Platinum shares shine on PGM rally
The precious metals sector has been the standout performer on the JSE Limited this year. Both constituents of the Precious Metals Index — gold and platinum mining shares — have done equally well. Portfolio manager MIKE TOWNSHEND takes a closer look at what’s driving the rally.
A golden start for precious metals
The precious metals sector has advanced 78% in the first six months of 2025, far outpacing the 16% of the FTSE/JSE Capped All Share Index. Individual constituents, such as shares in Anglogold, have almost doubled year to date. Without this sector, the performance of the All Share Index would have fallen to below 10%.
Gold and platinum metals prices on a tear
Gold bullion continued its multi-year climb, briefly breaching $3,500 per ounce this year. Central bank buying is one of the main reasons for the price rise. The profitability of gold miners has surged, providing a solid underpin to the stellar performance of these shares. Foord has maintained meaningful exposure to the gold mining sector — mainly via Anglogold and, to a lesser extent, Gold Fields — as well as owning physical gold in our portfolios in South Africa and abroad. Investors have been richly rewarded.
Platinum shares — where we have some exposure — have also rallied strongly, but the reasons are less clear-cut. Broadly, the revenue make-up of the platinum miners is 40% platinum, 25% each from palladium and rhodium, and 10% from a variety of other minerals.

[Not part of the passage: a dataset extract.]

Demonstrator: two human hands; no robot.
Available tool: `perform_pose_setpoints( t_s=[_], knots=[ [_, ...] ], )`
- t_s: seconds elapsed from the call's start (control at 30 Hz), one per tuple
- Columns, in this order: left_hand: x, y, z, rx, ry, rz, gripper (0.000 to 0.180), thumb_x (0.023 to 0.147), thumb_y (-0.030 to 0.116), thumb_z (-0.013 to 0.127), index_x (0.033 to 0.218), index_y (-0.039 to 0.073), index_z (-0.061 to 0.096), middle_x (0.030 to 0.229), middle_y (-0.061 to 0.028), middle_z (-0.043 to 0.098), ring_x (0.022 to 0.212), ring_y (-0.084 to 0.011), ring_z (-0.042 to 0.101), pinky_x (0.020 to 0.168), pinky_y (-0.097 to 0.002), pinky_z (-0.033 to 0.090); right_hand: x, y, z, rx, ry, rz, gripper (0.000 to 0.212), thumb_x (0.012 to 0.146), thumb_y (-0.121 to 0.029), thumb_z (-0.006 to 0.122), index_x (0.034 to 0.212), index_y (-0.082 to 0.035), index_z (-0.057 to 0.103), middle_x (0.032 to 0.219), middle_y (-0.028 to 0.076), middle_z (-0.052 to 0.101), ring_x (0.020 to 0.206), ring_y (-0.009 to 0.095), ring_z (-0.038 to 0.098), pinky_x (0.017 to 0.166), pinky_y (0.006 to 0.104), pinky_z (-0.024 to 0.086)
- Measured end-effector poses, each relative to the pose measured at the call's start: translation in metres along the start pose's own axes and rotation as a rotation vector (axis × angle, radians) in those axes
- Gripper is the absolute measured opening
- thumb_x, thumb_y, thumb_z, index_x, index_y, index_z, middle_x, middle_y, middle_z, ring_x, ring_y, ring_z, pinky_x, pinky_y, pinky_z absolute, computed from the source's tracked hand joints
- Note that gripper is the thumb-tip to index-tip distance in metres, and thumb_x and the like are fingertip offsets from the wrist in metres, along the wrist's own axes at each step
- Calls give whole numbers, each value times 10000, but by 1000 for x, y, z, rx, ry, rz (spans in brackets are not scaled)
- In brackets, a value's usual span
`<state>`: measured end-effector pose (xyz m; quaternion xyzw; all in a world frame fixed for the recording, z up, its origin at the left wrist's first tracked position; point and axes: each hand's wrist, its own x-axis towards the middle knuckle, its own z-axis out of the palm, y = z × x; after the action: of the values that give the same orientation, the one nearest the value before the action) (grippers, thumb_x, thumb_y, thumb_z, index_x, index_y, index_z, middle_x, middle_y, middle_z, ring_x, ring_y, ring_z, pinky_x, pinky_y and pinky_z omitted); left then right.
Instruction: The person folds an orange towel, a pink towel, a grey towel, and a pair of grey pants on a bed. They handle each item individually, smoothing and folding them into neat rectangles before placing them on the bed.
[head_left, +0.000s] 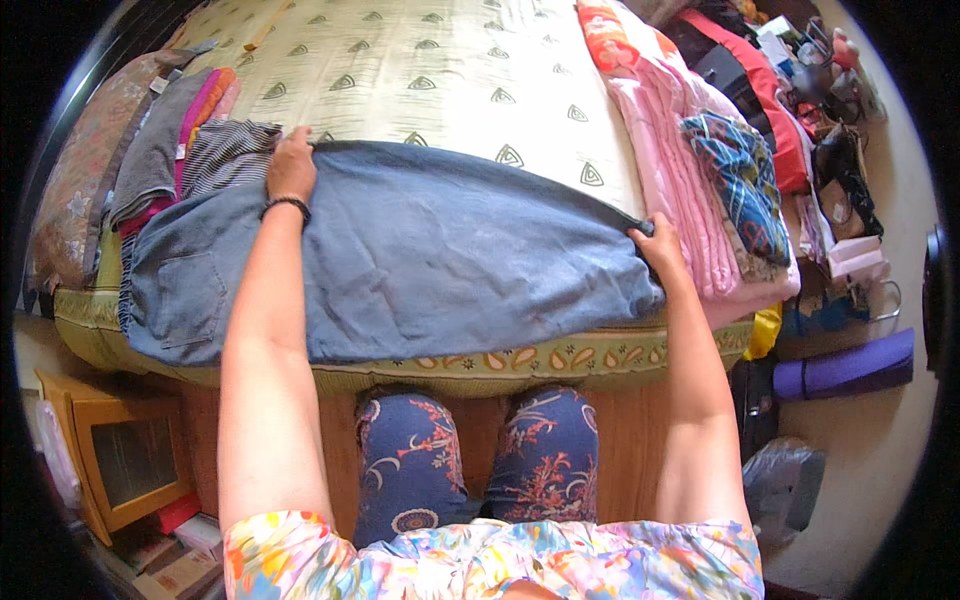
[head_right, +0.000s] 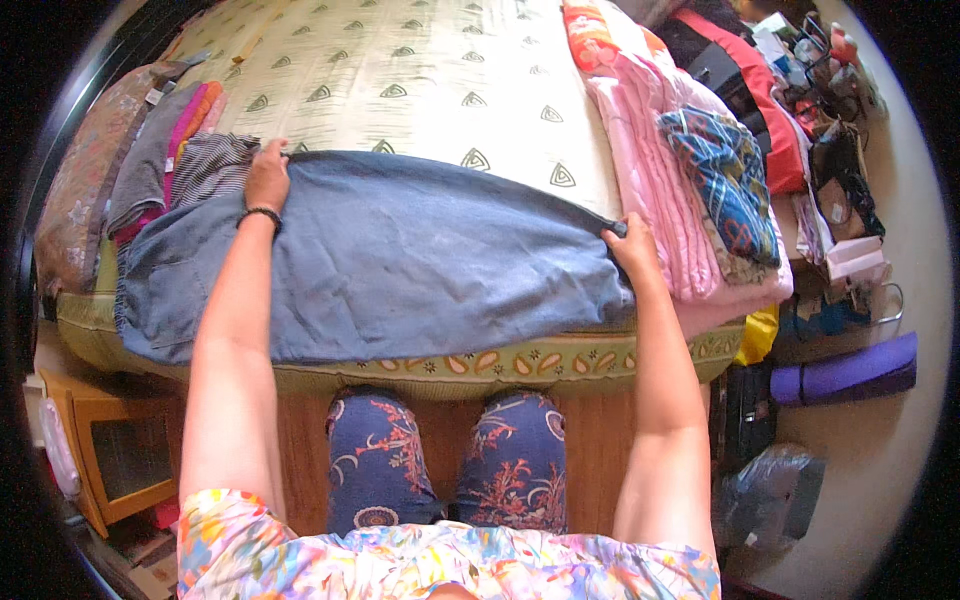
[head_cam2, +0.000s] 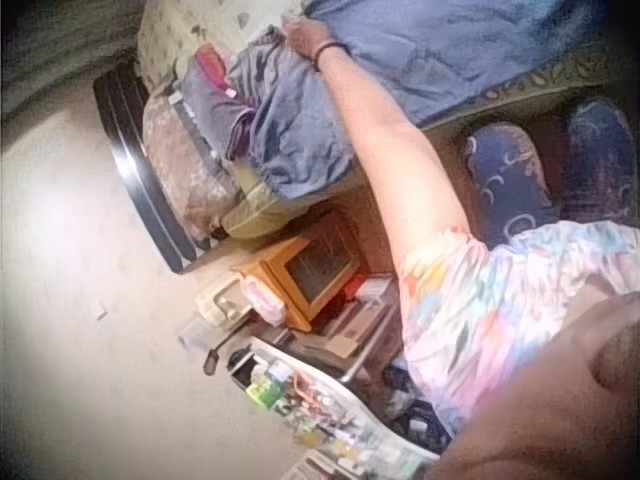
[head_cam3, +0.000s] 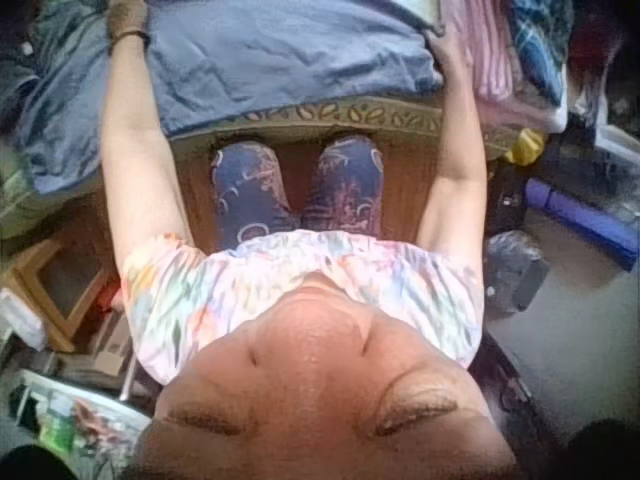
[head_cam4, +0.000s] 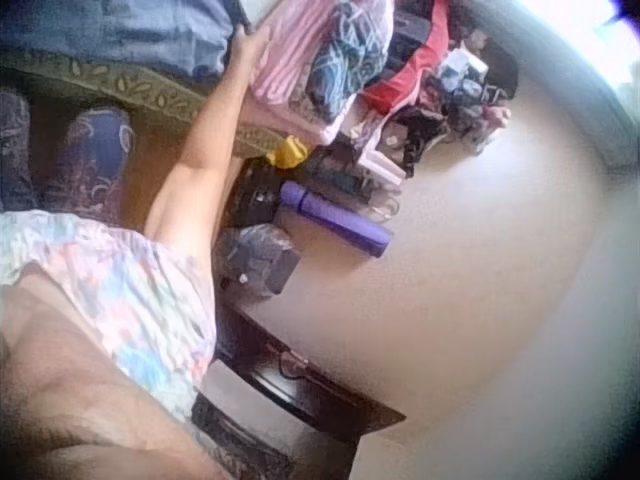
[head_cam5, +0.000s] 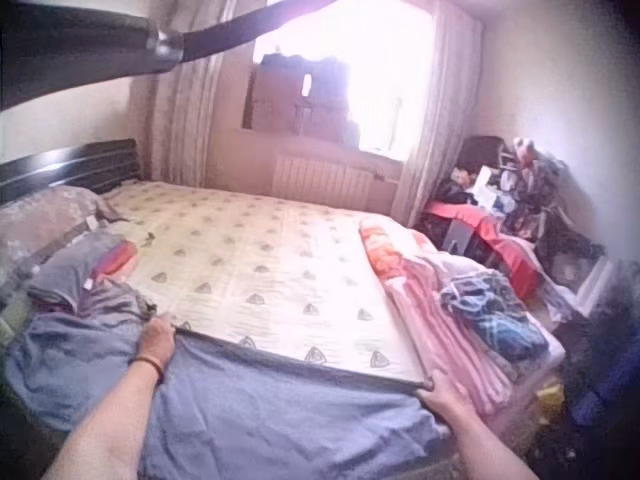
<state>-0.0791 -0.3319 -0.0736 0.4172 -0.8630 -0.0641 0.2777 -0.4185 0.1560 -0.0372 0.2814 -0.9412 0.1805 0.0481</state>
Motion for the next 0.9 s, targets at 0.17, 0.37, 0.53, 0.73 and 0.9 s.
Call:
perform_pose_setpoints(
  t_s=[0.17, 0.37, 0.53, 0.73, 0.9],
  knots=[
    [-24, 18, -38, 84, 307, 264, 361, 790, 163, 672, 1111, 40, 562, 1213, -164, 510, 1149, -318, 469, 956, -415, 399, -10, -11, -26, 402, -336, 213, 490, 782, -409, 717, 927, 47, 613, 742, 49, 597, 665, 125, 533, 590, 302, 440],
    [-111, 88, -20, 121, -232, 205, 777, 868, 611, 433, 1427, 89, 297, 1500, -199, 194, 1382, -406, 155, 1109, -521, 129, -47, 23, -42, 757, -619, 337, 598, 803, -344, 689, 1196, 65, 498, 1021, 96, 612, 874, 147, 577, 762, 287, 462],
    [-108, 131, -30, 53, -251, 111, 799, 849, 611, 440, 1426, 77, 296, 1499, -214, 188, 1376, -452, 124, 1080, -605, 85, -75, 13, -59, 835, -623, 412, 731, 759, -84, 646, 1391, -5, 286, 1256, 100, 505, 1075, 207, 530, 906, 322, 427],
    [-183, 225, -35, -153, -542, 415, 802, 869, 590, 416, 1453, 68, 241, 1519, -201, 137, 1412, -376, 60, 1121, -533, 10, -81, 17, -63, 1043, -463, 417, 442, 725, 54, 557, 1164, 12, 540, 1018, 89, 623, 928, 166, 601, 755, 274, 505],
    [-207, 239, -18, -234, -462, 557, 709, 888, 531, 445, 1437, 106, 301, 1521, -152, 169, 1409, -367, 88, 1130, -510, 54, -86, 51, -25, 822, -352, 296, 481, 680, 53, 565, 1158, 5, 537, 961, 44, 605, 875, 173, 570, 785, 288, 447]
  ],
)
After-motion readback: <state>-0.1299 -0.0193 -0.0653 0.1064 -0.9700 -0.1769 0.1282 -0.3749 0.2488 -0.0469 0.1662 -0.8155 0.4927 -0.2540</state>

After a decade of trading around $1,000 per ounce, the platinum price has surged by 40% since the beginning of May. The other platinum group metals (PGMs) prices have also risen, but less dramatically and from lower bases.
What's behind platinum's breakout?
It must be noted that PGMs are all small, illiquid markets where sudden changes in demand and supply can have an outsized impact on prices. Several factors appear to be behind the platinum rally:
Supply constraints: South Africa supplies over 70% of the world’s platinum. Stats SA data show a 16% drop in production in the first four months of 2025, although this is expected to recover over the rest of the year.
Jewellery substitution: The surging gold price has depressed gold jewellery sales, especially in China. Wholesalers are experimenting with platinum as a substitute precious metal for price-sensitive jewellery buyers. Platinum is less malleable than gold, so it will take time before new designs reach the retail market to assess the success of this strategy.
ETF demand: The rising platinum price has triggered speculative inflows into platinum ETFs. As always, momentum-driven buying can reverse quickly if sentiment shifts.
Longer term headwinds from electric vehicles
Over the medium to longer term, we believe the platinum group metals face serious structural headwinds. The primary source of demand remains catalytic converters in internal combustion engine (ICE) vehicles — they are essential for the reduction of toxic emissions from petrol and diesel vehicles.
China — the world’s largest vehicle market — now sells more cars than Europe and America combined. China has adopted battery electric vehicles (BEVs) faster than any other region in the world. Electric vehicles already account for 40% of total vehicle sales. Remember, electric vehicles do not burn fuel and therefore do not need catalytic converters.
We believe this rate of BEV penetration will spread to other regions. Even if total vehicle sales increase, the proportion of ICE vehicles — and thus demand for PGMs — should fall. Trucks are harder to electrify, but even here Chinese electric truck sales already exceed 10% of the total market.
PGM rally hard to sustain
While tighter emissions standards may support short-term demand through increased PGM loadings, this will not offset the structural decline tied to EV adoption. We believe the recent rally in platinum prices is likely to prove temporary. The near doubling in PGM share prices this year is unlikely to be supported by sustainably higher earnings. With valuations now stretched, downside risks are growing.